As such, all humans are absolutely dependent on God not only for our objective existence in the world, as rocks and trees and birds depend on God, but also for our subjectivity--depending on him at the level of self-consciousness and personal identity, for our knowing and willing and desiring and doing in the stream of being and becoming that is our life. In Augustinian terms, only faith is able to settle our otherwise incurably "restless" hearts; in Pascalian terms, only faith is able to bring us into that communion with God that fills the "infinite abyss" in our souls; in Kierkegaardian terms, only faith enables us to be and become a true human self before God:

Every human existence that is not conscious of itself...before God,...every human existence that does not rest transparently in God,...whatever it achieves, be it most amazing, whatever it explains, be it the whole of existence, however intensively it enjoys life esthetically--every such existence is nevertheless despair SUD, 46 (XI 158).

If, he explains, in faith "the [human] self in being itself and in willing to be itself rests transparently in God," then in despair the human self fails to be itself by not resting transparently in God. Every fallen person fails in just this way: fails at life's great "task" of being human before God and is thus in despair. Even those of us who are being delivered out of despair through faith are susceptible to despair and remain in some measure of despair insofar as our faith remains imperfect in this life.

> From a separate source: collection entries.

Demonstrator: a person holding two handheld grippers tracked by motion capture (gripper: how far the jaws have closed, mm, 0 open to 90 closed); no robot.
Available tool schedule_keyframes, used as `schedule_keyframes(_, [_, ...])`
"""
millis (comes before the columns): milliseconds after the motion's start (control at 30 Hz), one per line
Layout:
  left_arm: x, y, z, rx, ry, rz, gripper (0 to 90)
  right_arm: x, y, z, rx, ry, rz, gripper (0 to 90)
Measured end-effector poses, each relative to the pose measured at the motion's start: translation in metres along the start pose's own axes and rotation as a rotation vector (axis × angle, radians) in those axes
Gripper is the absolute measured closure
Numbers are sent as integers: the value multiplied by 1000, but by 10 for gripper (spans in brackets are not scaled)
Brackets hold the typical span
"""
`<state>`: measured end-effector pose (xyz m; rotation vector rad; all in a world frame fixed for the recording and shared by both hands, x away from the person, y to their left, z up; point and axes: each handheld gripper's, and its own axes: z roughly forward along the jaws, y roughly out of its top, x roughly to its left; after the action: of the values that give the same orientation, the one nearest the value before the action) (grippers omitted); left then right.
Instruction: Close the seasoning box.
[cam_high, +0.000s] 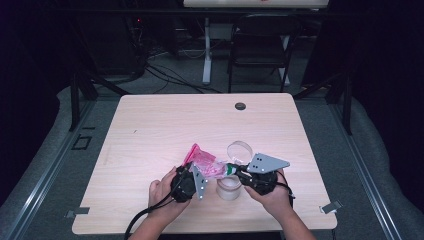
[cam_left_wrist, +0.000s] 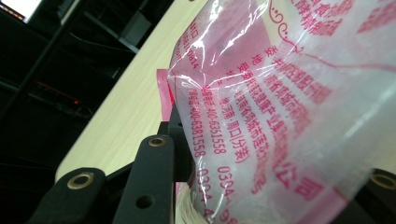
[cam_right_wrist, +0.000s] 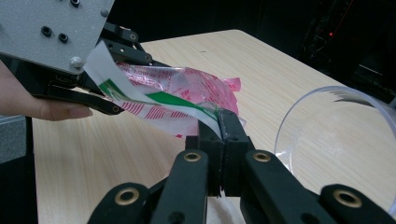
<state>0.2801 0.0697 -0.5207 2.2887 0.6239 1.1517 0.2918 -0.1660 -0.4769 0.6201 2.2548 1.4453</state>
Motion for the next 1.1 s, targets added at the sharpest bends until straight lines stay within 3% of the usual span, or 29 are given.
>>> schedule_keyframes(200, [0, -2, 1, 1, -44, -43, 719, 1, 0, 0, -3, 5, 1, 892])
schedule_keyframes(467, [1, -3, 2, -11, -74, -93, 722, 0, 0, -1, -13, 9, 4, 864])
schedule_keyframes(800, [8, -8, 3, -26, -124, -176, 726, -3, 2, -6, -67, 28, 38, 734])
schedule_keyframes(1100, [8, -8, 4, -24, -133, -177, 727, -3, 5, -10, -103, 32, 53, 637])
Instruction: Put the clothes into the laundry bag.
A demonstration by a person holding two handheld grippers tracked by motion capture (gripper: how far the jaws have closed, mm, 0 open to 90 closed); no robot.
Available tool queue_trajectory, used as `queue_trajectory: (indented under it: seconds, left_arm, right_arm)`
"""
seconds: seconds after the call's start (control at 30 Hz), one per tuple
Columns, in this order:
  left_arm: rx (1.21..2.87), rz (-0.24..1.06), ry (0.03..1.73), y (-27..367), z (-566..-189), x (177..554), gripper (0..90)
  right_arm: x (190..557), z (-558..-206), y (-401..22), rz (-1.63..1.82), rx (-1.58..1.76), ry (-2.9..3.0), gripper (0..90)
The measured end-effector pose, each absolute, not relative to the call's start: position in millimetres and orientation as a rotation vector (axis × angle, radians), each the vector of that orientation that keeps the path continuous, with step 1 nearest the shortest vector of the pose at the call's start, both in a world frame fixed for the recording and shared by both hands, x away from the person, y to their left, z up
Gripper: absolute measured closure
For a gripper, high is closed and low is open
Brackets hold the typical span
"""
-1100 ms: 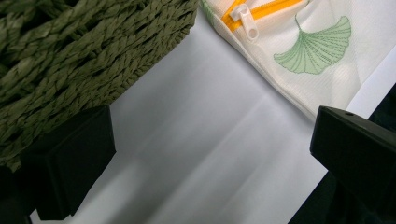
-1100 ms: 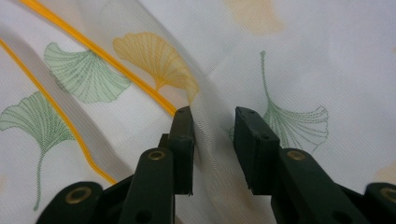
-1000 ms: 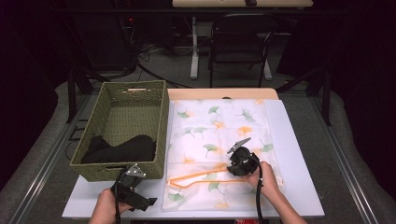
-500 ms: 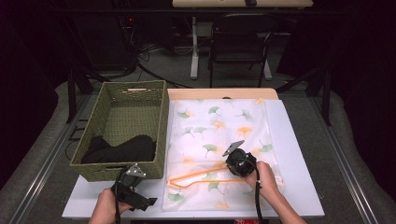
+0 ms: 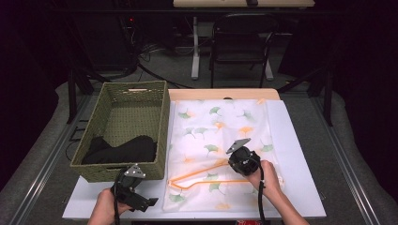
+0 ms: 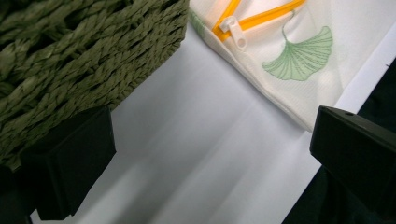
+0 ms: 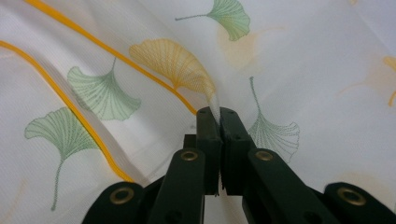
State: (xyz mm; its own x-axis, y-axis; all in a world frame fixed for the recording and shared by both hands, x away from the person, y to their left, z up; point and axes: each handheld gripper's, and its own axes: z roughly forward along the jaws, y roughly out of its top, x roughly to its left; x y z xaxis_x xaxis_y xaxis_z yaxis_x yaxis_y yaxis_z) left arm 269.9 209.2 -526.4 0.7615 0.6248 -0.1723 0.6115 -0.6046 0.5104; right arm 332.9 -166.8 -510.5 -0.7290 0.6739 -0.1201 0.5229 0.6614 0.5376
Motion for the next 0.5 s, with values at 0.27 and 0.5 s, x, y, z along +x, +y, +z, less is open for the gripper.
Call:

Despair, therefore, is universal, This means none of us are absolutely trustworthy handlers of God's word--none of us are beyond the possibility of taking offense at what is written or being tempted to defend ourselves against the force of it in our lives. Though "no creature is hidden from his sight, but all are naked and exposed to the eyes of him to whom we must give account," in the weakness of our faith not one of us rests in him with perfect transparency. So Kierkegaard is convinced, at least; and convinced of this, he's also convinced we're all a little too willingly distracted and diverted before God's word even as we (pretend to) hear and read it.